Modeling neural activity in neurodegenerative diseases through a neural field model with variable density of neurons.

In recent years, a vertiginous advance has occurred within the Neural Field Theory with the development of the so-called Next Generation Neural Field models. Unlike the phenomenological models, these models manage to describe neuronal activity, macroscopically, from the thermodynamic limit of microscopic laws under the assumption of a homogeneous density of neurons. The study of neural activity during neurodegenerative processes associated to Alzheimers, Parkinsons or Glioblastomas, should include a variable density of neurons. In this work, we propose an update of the Next Generation Neural Field model, extracted from the thermodynamic limit of the quadratic integration-and-fire model with realistic synaptic coupling and a variable density of neurons at the microscopic level.
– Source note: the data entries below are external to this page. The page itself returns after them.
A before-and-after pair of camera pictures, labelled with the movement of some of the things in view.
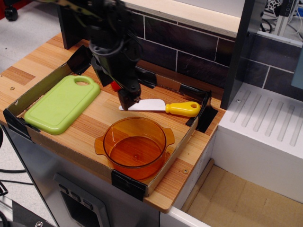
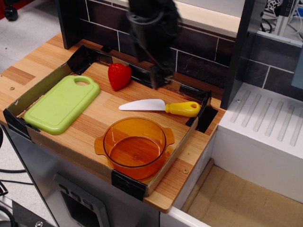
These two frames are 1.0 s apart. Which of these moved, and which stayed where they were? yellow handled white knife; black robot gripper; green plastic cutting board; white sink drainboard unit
Moved: black robot gripper
Stayed: green plastic cutting board; white sink drainboard unit; yellow handled white knife
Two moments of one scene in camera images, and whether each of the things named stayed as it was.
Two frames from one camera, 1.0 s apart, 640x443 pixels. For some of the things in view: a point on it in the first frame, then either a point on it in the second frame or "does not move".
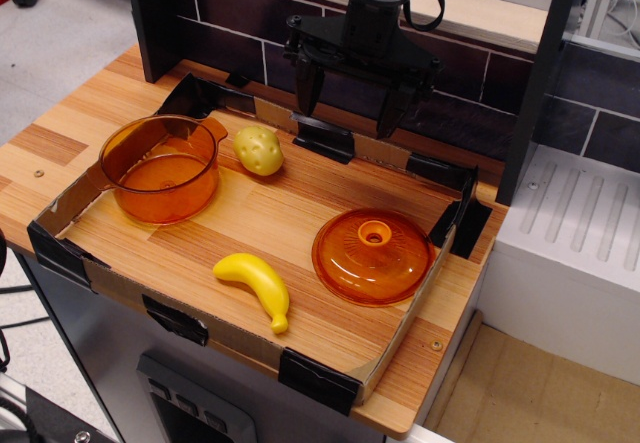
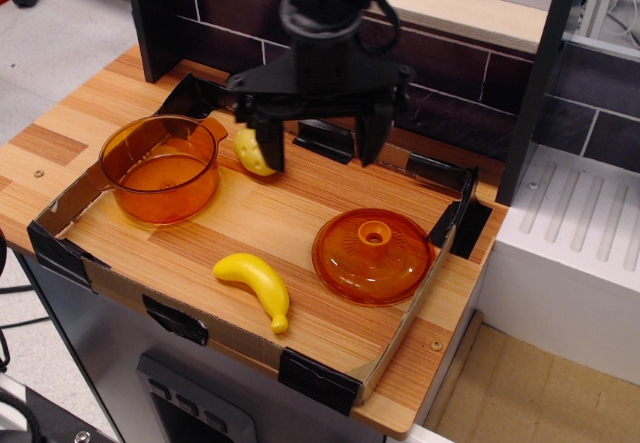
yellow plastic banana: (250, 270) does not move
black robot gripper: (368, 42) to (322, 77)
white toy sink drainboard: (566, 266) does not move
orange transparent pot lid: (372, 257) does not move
The thermodynamic limit of the system will allow us to study the patterns of synchronized neural activity that appear as the result of different spatial distribution of neurodegeneration. In particular, we demonstrate that during neurodegenerative processes, the relationship established between the thermodynamic states of the Neural Field and the Kuramoto order parameter (Measure of Neural Synchronization) differs from the classic results of the Next Generation Neural Field literature. Instead, the variation in neuron density directly modifies the Kuramoto order parameter. This might help us explain the diverse patterns of activity that can be found in different neurodegenerative processes and that could become experimental biomarkers of such pathologies.